The Art, Science, and Engineering of Programming, 2020, Vol. 4, Issue 1, Article 1
Submission date: 2019-02-01
Publication date: 2019-06-05
Full text: PDF
The array is a fundamental data structure that provides an efficient way to store and retrieve non-sparse data contiguous in memory. Arrays are important for the performance of many memory-intensive applications due to the design of modern memory hierarchies: contiguous storage facilitates spatial locality and predictive access patterns which enables prefetching. Operations on large arrays often lend themselves well to parallelisation, such as a fork-join style divide-and-conquer algorithm for sorting. For parallel operations on arrays to be deterministic, data-race freedom must be guaranteed.

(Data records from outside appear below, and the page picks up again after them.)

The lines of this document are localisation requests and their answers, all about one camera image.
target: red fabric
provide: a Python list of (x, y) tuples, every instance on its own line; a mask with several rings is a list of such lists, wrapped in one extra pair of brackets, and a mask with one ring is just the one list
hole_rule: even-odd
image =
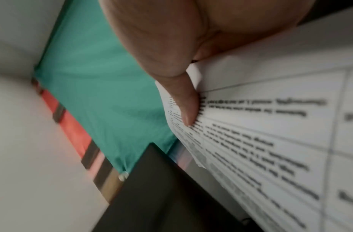
[[(57, 99), (48, 90), (44, 90), (42, 97), (47, 106), (54, 113), (58, 106)], [(80, 125), (80, 123), (68, 112), (65, 111), (62, 121), (59, 123), (67, 138), (72, 143), (79, 156), (82, 158), (91, 142), (90, 135)]]

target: white paper
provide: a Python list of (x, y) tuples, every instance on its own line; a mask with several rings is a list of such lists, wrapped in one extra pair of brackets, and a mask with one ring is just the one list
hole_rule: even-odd
[(195, 124), (168, 124), (267, 232), (353, 231), (353, 8), (190, 65)]

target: green fabric
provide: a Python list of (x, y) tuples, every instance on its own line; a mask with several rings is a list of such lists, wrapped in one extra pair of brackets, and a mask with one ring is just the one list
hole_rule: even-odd
[(36, 78), (119, 172), (131, 171), (149, 143), (167, 153), (176, 140), (153, 79), (125, 51), (96, 0), (68, 4)]

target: skin
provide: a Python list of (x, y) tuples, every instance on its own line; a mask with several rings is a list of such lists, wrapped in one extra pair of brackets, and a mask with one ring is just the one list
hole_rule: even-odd
[(99, 0), (126, 50), (178, 104), (185, 125), (199, 110), (186, 69), (296, 26), (315, 0)]

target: hand
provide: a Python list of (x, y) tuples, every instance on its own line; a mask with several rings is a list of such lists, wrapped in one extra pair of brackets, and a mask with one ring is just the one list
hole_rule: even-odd
[(295, 26), (315, 0), (100, 0), (111, 27), (139, 65), (178, 104), (185, 125), (199, 110), (186, 69)]

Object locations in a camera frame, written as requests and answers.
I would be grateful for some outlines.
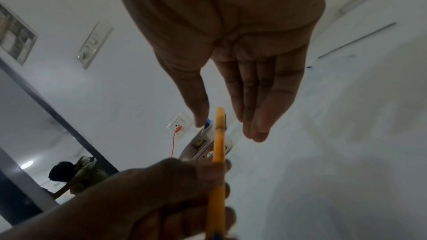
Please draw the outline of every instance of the yellow pencil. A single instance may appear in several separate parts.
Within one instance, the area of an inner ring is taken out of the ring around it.
[[[226,114],[224,108],[218,107],[215,122],[215,141],[213,142],[213,162],[226,161],[224,136],[226,133]],[[206,240],[222,240],[226,236],[226,186],[209,193]]]

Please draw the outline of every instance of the red wire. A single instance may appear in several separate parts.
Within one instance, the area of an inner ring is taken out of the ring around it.
[[[175,148],[175,134],[178,133],[178,131],[181,130],[181,127],[178,127],[175,132],[173,133],[173,138],[172,138],[172,154],[170,155],[171,158],[173,158],[173,149]]]

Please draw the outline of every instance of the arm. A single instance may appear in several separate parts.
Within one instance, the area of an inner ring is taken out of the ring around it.
[[[75,187],[76,185],[78,185],[80,183],[80,181],[83,180],[83,173],[81,173],[82,170],[80,170],[75,177],[73,177],[73,179],[71,179],[70,182],[68,182],[65,186],[63,186],[60,190],[58,190],[57,192],[55,192],[53,194],[53,198],[58,199],[59,197],[61,197],[62,194],[66,193],[67,190],[72,189],[73,187]]]

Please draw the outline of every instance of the hand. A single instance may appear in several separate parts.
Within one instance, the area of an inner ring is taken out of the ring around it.
[[[210,57],[243,132],[264,141],[293,103],[325,0],[123,0],[202,126],[209,102],[200,69]]]
[[[2,235],[11,239],[182,240],[202,233],[207,193],[230,163],[167,159],[118,173]],[[227,196],[230,187],[226,185]],[[226,226],[236,216],[226,208]]]

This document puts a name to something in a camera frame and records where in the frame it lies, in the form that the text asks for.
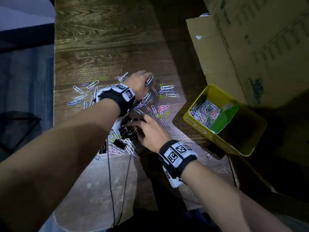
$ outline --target person's left hand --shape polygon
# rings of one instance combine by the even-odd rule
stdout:
[[[151,76],[151,72],[145,72],[145,70],[142,70],[133,73],[123,83],[133,89],[135,100],[141,100],[149,91],[149,88],[145,86],[145,83]]]

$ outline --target black cord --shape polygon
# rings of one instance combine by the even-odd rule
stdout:
[[[121,209],[121,213],[120,213],[119,220],[118,220],[117,223],[115,223],[115,222],[116,222],[116,219],[115,219],[114,198],[113,198],[113,193],[112,193],[111,168],[110,168],[110,163],[109,163],[109,154],[108,154],[108,152],[107,152],[108,173],[109,173],[109,189],[110,189],[111,196],[112,196],[114,227],[117,226],[117,225],[119,224],[120,219],[121,219],[121,217],[122,217],[122,213],[123,213],[123,207],[124,207],[124,204],[125,204],[126,186],[127,186],[128,175],[129,175],[129,168],[130,168],[131,156],[132,156],[132,155],[130,155],[130,158],[129,158],[128,170],[127,170],[126,181],[125,181],[125,189],[124,189],[124,192],[123,192],[122,209]]]

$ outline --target wood grain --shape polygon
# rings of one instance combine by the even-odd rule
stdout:
[[[172,138],[198,153],[199,160],[233,184],[229,160],[206,157],[209,142],[182,120],[182,115],[206,87],[185,20],[206,11],[203,0],[56,0],[54,124],[79,112],[81,105],[67,106],[78,95],[74,85],[92,82],[98,87],[115,84],[125,72],[151,71],[155,82],[174,85],[179,98],[160,99],[170,103],[164,119]],[[166,184],[162,167],[152,154],[132,158],[121,222],[133,215],[133,207],[158,210],[151,180]],[[129,156],[112,156],[111,179],[116,218],[122,209]],[[200,207],[186,185],[172,190],[187,209]],[[58,224],[66,230],[92,231],[113,224],[107,157],[93,160],[55,211]]]

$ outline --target wristband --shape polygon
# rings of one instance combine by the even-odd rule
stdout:
[[[197,155],[187,145],[176,140],[170,140],[161,147],[159,158],[170,177],[180,179],[185,167],[191,161],[197,160]]]
[[[126,115],[128,109],[131,109],[135,99],[135,93],[128,86],[124,84],[118,84],[103,88],[98,91],[96,94],[96,102],[99,102],[104,98],[110,98],[118,104],[120,108],[119,117],[121,117]]]

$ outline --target yellow plastic box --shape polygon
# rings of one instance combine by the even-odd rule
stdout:
[[[232,104],[234,108],[237,107],[237,112],[228,118],[221,112],[216,121],[221,116],[220,120],[225,119],[226,125],[215,132],[206,128],[189,113],[192,106],[200,100],[208,100],[220,109]],[[267,127],[267,122],[262,117],[213,84],[204,89],[183,115],[183,120],[226,153],[240,156],[251,155]]]

For operations on arrays of primitive data, data-race freedom is obtained by coordinating accesses so that no two threads operate on the same array indices. This is however not enough for arrays of non-primitives due to aliasing: accesses of separate array elements may return pointers to the same object, or overlapping structures. Reference capabilities have been used successfully in the past to statically guarantee the absence of data-races in object-oriented programs. This paper presents the first extension of reference capabilities—called array capabilities—that support concurrent and parallel operations on arrays of both primitive and non-primitive values. In addition to element access, array capabilities support the abstract manipulation of arrays, logical splitting of arrays into subarrays, and merging subarrays. These operations allow expressing a wide range of array use cases. (edited) This paper presents the array capability design space and show how it applies to a number of array use cases. The core ideas are formalised and proven sound in a simple calculus, along with a proof that shows that well-typed programs with array capabilities are free from data-races.